Likewise, Zero Hour (4 x 60), debuting on History Television in Canada in November, is a U.K. coproduction exploring the crucial moments leading up to iconic historical events by dramatizing the hour as it unfolds, minute by minute. A second season, with a $700,000-per-hour budget, is in production this fall.

Other Cineflix projects on offer are A Dog’s Life (10 x 30), a so-called ‘dogu-soap’ produced for Life Network about the rescue, rehabilitation and adoption of dogs near New York City; The Greatest Ever (8 x 60), an Irish coproduction about the 10 greatest marvels of science and technology; and The Ultimates (6 x 60) a technology series about the science of extreme speed and extreme power.

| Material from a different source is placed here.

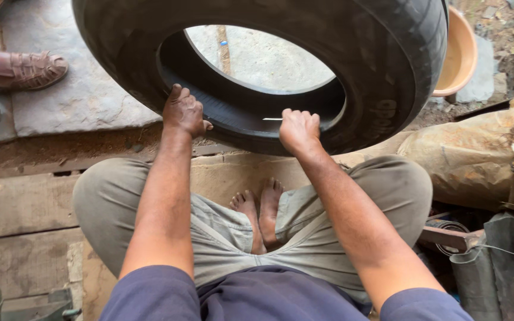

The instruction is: The person sits cross-legged on the ground and uses a small metal tool to scrape and clean the inner sidewall of a car tire. They repeatedly scrape the rubber surface, occasionally lifting the tire to inspect the work area.

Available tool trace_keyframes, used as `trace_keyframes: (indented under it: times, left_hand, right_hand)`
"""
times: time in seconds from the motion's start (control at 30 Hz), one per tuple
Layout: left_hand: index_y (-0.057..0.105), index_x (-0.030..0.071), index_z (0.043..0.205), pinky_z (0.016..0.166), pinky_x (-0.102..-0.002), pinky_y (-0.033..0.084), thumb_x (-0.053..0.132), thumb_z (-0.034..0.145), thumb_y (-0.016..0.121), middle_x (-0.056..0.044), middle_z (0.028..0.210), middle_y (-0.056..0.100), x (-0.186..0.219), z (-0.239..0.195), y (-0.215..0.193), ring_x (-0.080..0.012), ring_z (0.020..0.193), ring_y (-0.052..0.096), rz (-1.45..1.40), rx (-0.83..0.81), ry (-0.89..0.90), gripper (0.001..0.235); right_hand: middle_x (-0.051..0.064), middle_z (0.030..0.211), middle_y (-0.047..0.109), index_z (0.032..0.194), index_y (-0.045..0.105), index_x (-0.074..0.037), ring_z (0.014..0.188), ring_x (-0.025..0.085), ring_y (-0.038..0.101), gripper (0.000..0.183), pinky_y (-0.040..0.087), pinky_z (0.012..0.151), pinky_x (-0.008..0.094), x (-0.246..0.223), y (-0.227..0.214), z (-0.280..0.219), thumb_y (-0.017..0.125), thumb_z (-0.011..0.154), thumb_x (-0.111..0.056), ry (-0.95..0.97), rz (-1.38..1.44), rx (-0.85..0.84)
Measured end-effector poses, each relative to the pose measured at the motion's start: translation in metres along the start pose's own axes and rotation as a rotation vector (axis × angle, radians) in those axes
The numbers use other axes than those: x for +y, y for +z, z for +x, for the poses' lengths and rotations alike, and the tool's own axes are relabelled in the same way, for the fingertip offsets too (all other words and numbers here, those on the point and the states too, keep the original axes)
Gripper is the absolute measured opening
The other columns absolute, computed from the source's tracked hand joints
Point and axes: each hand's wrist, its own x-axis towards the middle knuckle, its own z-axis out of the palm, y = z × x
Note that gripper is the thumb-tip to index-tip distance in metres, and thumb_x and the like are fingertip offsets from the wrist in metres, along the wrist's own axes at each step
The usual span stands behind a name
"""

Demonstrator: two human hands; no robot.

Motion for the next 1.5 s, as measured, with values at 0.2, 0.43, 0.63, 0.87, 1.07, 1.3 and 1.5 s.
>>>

Winnipeg producer Jamie Brown of Frantic Films will have a format for sale at MIP. Last Chance for Romance (13 x 30), in post-production, will air on Global Television in October and is being sold by CanWest International Distribution. The series, in which couples at crossroads in their relationship travel to a Caribbean island for counseling with Toronto therapist Joe Rich, has branded segments including He Said-She Said and Remembering Romance, which help tell the story of why these people are together in the first place.

‘Audiences are open to stuff that is more constructive and less exploitive,’ says Brown. Frantic will also support its Quest series – Quest for the Bay, Klondike: The Quest for Gold, Quest for the Sea – and will talk up its new feature Lucid, which will wrap production in Winnipeg around the time of the MIP event.

Zone 3 of Montreal will also be selling a format. French-language series Wedding March (11 x 60) debuts on TVA in October. Contestants vie for a free wedding and $100,000 in the non-CAVCO series.